Pourtant ce n’est pas de cela que je veux parler, mais plutôt des flocons individuels : vous avez probablement constaté qu’ils ont une forme d’étoiles à six branches et peut-être vous demandez-vous d’où ça vient.

Comme souvent pour comprendre ce qui se passe à l’échelle macroscopique, il faut plonger à l’échelle microscopique, et même nanoscopique, dans le cas présent : la forme des flocons de neige provient de la structure de la molécule d’eau.

La molécule d’eau, $H_2O$, est composée de deux atomes d’hydrogène et d’un atome d’oxygène :

la molécule d’eau
La molécule d’eau, avec 2 hydrogènes, en blanc et un oxygène, en rouge (image).

La forme de « V » ou de « Λ » de la molécule est caractéristique : elle vient de la distribution des électrons au sein de la molécule, et c’est cela qui est indirectement à l’origine de la forme des flocons de neige.

Dans la formation de cette molécule et ses liaisons chimiques, les deux atomes d’hydrogène et l’atome d’oxygène apportent respectivement deux et six électrons de valence (pour un total de huit).
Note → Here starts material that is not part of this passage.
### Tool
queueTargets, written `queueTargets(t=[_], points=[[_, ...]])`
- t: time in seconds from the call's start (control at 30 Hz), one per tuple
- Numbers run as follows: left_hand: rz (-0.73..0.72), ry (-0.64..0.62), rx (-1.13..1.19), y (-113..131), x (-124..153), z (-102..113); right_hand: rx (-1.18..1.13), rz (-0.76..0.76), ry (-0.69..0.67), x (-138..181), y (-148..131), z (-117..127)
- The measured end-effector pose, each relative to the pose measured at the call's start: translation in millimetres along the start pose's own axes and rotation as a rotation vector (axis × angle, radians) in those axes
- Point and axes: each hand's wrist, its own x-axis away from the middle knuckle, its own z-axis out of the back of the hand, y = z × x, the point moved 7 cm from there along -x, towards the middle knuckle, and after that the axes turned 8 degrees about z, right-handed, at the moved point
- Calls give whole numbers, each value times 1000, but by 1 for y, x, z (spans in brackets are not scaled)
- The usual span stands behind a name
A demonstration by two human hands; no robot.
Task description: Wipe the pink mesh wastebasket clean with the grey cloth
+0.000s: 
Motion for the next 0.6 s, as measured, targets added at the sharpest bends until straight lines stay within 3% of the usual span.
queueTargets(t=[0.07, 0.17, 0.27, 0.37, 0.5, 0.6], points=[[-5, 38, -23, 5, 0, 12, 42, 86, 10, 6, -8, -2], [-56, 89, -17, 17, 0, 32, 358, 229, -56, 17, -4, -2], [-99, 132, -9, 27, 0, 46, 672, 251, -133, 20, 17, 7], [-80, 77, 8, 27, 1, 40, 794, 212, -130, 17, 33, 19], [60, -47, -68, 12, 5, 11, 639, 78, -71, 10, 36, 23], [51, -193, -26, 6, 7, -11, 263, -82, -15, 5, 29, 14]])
Les électrons, soumis à la répulsion électrique de leur charge d’une part et aux phénomènes quantiques de l’autre, vont s’organiser en quatre paires. Ces paires d’électrons vont à leur tour se positionner autour de la molécule de façon à ce qu’elles soient le plus distant possible les unes des autres.
La configuration qui minimise les répulsions est celle en forme de tétraèdre avec les atomes d’hydrogène d’un côté et les deux paires seules non-liantes de l’autre.
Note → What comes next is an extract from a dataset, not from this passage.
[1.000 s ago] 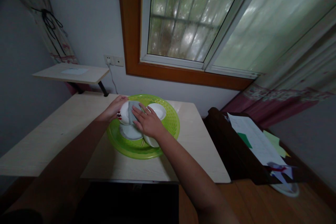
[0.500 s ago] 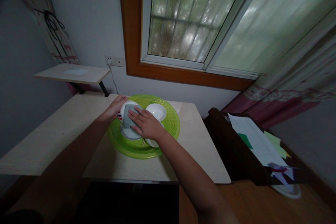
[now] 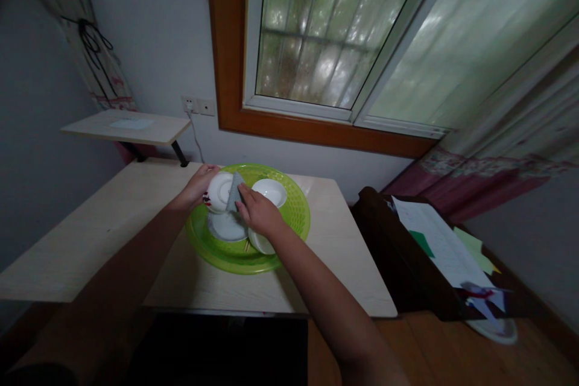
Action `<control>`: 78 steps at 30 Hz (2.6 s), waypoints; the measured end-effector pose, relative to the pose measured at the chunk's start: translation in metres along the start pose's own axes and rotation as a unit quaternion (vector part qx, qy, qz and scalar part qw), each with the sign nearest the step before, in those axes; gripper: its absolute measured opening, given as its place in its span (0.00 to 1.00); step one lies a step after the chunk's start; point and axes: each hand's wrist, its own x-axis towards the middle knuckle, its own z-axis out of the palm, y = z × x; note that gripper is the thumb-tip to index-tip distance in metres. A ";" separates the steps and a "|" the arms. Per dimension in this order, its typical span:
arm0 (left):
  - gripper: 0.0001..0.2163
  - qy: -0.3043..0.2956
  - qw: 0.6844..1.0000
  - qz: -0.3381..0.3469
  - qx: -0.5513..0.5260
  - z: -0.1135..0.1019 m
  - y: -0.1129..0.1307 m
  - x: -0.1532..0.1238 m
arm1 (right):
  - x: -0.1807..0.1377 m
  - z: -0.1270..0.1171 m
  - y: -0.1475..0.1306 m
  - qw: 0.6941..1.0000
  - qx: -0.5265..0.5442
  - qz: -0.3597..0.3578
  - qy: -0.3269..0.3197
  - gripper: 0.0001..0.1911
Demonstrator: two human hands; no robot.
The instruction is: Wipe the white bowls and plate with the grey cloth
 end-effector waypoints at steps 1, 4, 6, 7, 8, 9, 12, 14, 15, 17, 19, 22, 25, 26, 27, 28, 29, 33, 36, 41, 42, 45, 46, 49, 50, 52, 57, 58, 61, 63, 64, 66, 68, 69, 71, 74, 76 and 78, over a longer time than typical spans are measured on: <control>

Le fait que les deux atomes d’hydrogène soient tous les deux du même côté va produire une région chargée positivement dans la molécule, et les électrons de l’autre côté vont produire un côté chargé négativement : la molécule d’eau dans son ensemble se comporte donc comme un tout petit aimant. On dit que la molécule d’eau est dipolaire.

Maintenant, les opposés s’attirent, non ? Donc le côté positif d’une molécule d’eau va avoir tendance à être attiré par le côté négatif d’une autre molécule, et donc à lier les molécules d’eau entre elles. Les liaisons de ce type là sont dites « liaison hydrogène ». Elles sont moins fortes que les liaisons chimiques dans la même molécule, mais elles suffisent ici pour donner toute la structure à la glace d’eau… et à nos flocons de neige !
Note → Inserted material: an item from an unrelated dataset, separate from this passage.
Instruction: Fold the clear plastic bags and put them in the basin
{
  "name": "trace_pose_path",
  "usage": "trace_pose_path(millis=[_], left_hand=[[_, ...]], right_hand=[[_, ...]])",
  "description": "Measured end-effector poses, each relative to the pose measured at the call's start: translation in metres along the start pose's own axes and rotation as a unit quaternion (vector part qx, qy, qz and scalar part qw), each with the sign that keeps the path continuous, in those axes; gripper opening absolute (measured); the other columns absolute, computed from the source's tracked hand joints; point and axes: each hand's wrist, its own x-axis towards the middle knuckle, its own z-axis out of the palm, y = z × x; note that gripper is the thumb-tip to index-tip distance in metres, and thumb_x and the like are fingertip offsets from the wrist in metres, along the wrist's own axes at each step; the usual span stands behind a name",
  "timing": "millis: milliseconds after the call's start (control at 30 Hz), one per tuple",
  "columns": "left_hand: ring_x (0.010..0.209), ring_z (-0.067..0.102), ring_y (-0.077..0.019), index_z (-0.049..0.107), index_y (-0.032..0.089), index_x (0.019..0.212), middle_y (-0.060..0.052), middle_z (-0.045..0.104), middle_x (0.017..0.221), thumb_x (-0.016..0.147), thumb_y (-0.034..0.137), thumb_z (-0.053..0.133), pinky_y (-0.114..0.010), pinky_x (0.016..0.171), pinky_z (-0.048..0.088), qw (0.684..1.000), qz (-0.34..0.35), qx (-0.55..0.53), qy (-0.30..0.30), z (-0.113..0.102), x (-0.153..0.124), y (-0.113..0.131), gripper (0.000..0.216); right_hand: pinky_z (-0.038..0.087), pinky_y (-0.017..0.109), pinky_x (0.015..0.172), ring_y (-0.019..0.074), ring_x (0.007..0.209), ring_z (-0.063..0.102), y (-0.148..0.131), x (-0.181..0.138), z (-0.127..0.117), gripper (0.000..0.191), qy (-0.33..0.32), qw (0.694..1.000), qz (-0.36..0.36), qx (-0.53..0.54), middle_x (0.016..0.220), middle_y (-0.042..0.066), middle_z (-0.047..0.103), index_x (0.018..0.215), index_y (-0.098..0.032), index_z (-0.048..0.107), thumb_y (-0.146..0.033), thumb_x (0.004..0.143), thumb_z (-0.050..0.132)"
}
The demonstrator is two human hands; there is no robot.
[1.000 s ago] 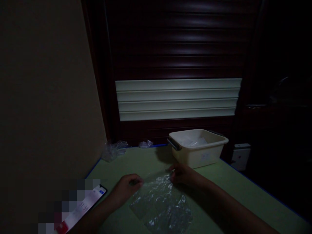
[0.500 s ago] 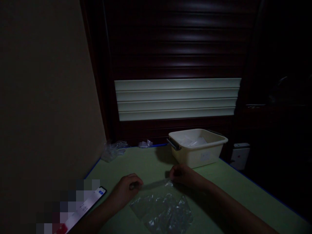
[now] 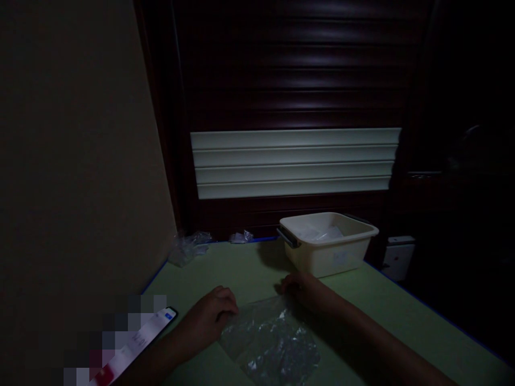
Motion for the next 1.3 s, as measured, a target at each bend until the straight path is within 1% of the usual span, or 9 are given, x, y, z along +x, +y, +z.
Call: trace_pose_path(millis=[100,200,300,433,600,800,933,1133,1300], left_hand=[[0.086,0.057,-0.0169,0.068,0.019,0.076,-0.002,0.063,0.086,0.060,-0.008,0.042,-0.025,0.076,0.042,0.998,0.026,0.045,-0.035,-0.007,-0.003,0.008,0.041],[0.087,0.058,-0.0185,0.068,0.019,0.080,-0.003,0.067,0.089,0.062,-0.008,0.042,-0.029,0.079,0.042,0.987,0.056,0.130,-0.077,-0.013,-0.004,0.016,0.042],[0.088,0.060,-0.0207,0.068,0.018,0.084,-0.004,0.070,0.091,0.067,-0.009,0.044,-0.033,0.082,0.042,0.972,0.065,0.193,-0.116,-0.017,-0.004,0.024,0.040],[0.092,0.061,-0.0225,0.068,0.018,0.083,-0.006,0.070,0.092,0.074,-0.006,0.047,-0.034,0.083,0.044,0.961,0.058,0.230,-0.142,-0.016,-0.004,0.030,0.034],[0.096,0.062,-0.0235,0.070,0.020,0.090,-0.007,0.070,0.101,0.078,-0.001,0.047,-0.036,0.086,0.045,0.963,0.054,0.225,-0.141,-0.014,-0.005,0.028,0.033],[0.097,0.063,-0.0226,0.070,0.020,0.087,-0.006,0.071,0.101,0.072,-0.004,0.046,-0.036,0.089,0.045,0.966,0.055,0.211,-0.141,-0.013,-0.005,0.023,0.037],[0.098,0.061,-0.0204,0.069,0.020,0.085,-0.004,0.070,0.102,0.062,-0.008,0.042,-0.034,0.089,0.044,0.974,0.033,0.190,-0.117,-0.014,-0.005,0.026,0.045],[0.092,0.060,-0.0213,0.066,0.016,0.093,-0.007,0.067,0.096,0.069,-0.004,0.043,-0.034,0.086,0.045,0.981,0.002,0.173,-0.089,-0.015,-0.006,0.027,0.039],[0.105,0.055,-0.0238,0.060,0.016,0.114,-0.010,0.063,0.111,0.084,0.013,0.046,-0.038,0.093,0.042,0.991,-0.036,0.123,0.025,-0.002,-0.006,0.011,0.033]], right_hand=[[0.044,0.029,0.066,0.0233,0.075,0.064,-0.008,-0.004,-0.004,0.021,0.019,0.999,0.003,-0.047,0.082,0.014,0.070,0.074,-0.010,0.068,-0.008,0.073,0.048],[0.045,0.031,0.080,0.0254,0.092,0.064,-0.025,-0.010,-0.004,0.032,0.026,0.997,-0.020,-0.067,0.104,0.017,0.068,0.097,-0.010,0.068,-0.005,0.070,0.051],[0.040,0.030,0.097,0.0236,0.112,0.056,-0.046,-0.017,0.006,0.049,-0.009,0.992,-0.099,-0.071,0.125,0.012,0.060,0.117,-0.017,0.062,-0.007,0.070,0.055],[0.037,0.032,0.103,0.0225,0.120,0.051,-0.062,-0.025,0.023,0.047,-0.092,0.964,-0.226,-0.108,0.132,0.013,0.055,0.127,-0.015,0.054,-0.009,0.081,0.046],[0.041,0.036,0.098,0.0278,0.120,0.052,-0.058,-0.031,0.010,0.043,-0.156,0.964,-0.171,-0.131,0.132,0.019,0.054,0.120,-0.011,0.061,-0.006,0.081,0.043],[0.046,0.027,0.071,0.0226,0.085,0.066,-0.034,-0.031,-0.025,0.029,-0.138,0.982,-0.075,-0.107,0.098,0.010,0.072,0.092,-0.019,0.070,-0.006,0.072,0.053],[0.038,0.024,0.054,0.0167,0.064,0.060,-0.021,-0.017,-0.015,0.018,-0.062,0.989,-0.013,-0.136,0.079,0.010,0.068,0.079,-0.015,0.067,-0.013,0.081,0.048],[0.039,0.026,0.066,0.0178,0.076,0.056,-0.012,-0.003,0.013,0.021,0.005,0.990,0.009,-0.142,0.089,0.014,0.060,0.081,-0.011,0.062,-0.019,0.088,0.044],[0.037,0.028,0.067,0.0175,0.075,0.051,-0.011,-0.007,0.015,0.014,0.015,0.992,-0.005,-0.124,0.088,0.012,0.058,0.081,-0.013,0.056,-0.011,0.085,0.043]])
Quand le réseau cristallin va prendre la forme avec un grand nombre de molécules, ces dernières s’organisent en formation hexagonale :

structure de la glace d’eau
Structure cristalline de l’eau (image)

Quand les gouttes d’eau d’un nuage se solidifient pour former des grêlons, cette structure n’est pas visible, mais quand c’est la neige qui se forme, c’est en fait de l’eau sous sa forme gazeuse qui se condense directement en cristaux solides, sans passer par la phase liquide : un noyau hexagonal se forme en premier (parfois autour d’une impureté) et les molécules d’eau viennent ensuite s’y fixer une par une. Le positionnement des molécules se fait alors en suivant la structure hexagonale, avec les branches qui « poussent » sur chaque côté de l’hexagone, d’où la forme en étoile à six branches.

Selon la température et les conditions météorologique (humidité, vent…), les flocons de neige peuvent être emmenés à se cogner, se briser, se coller… Ceci va déterminer la nature de la neige : neige humide, neige collante, poudreuse, donnant ainsi des flocons de taille et forme différente, même si on retrouve systématiquement la forme étoilée :

formes de différents flocons de neige
Différentes formes de flocons de neige, photographiées sous microscope. Toutes ces photos magnifiques ont été prises par Alexey Kljatov, et vous pouvez en consulter beaucoup d’autres sur Flickr.

Enfin, et dans des conditions météorologiques très particulières, le ciel et les nuages peuvent produire des cristaux hexagonaux, non pas de neige, mais de glace. On obtient alors de petites palettes de glace hexagonales et transparentes.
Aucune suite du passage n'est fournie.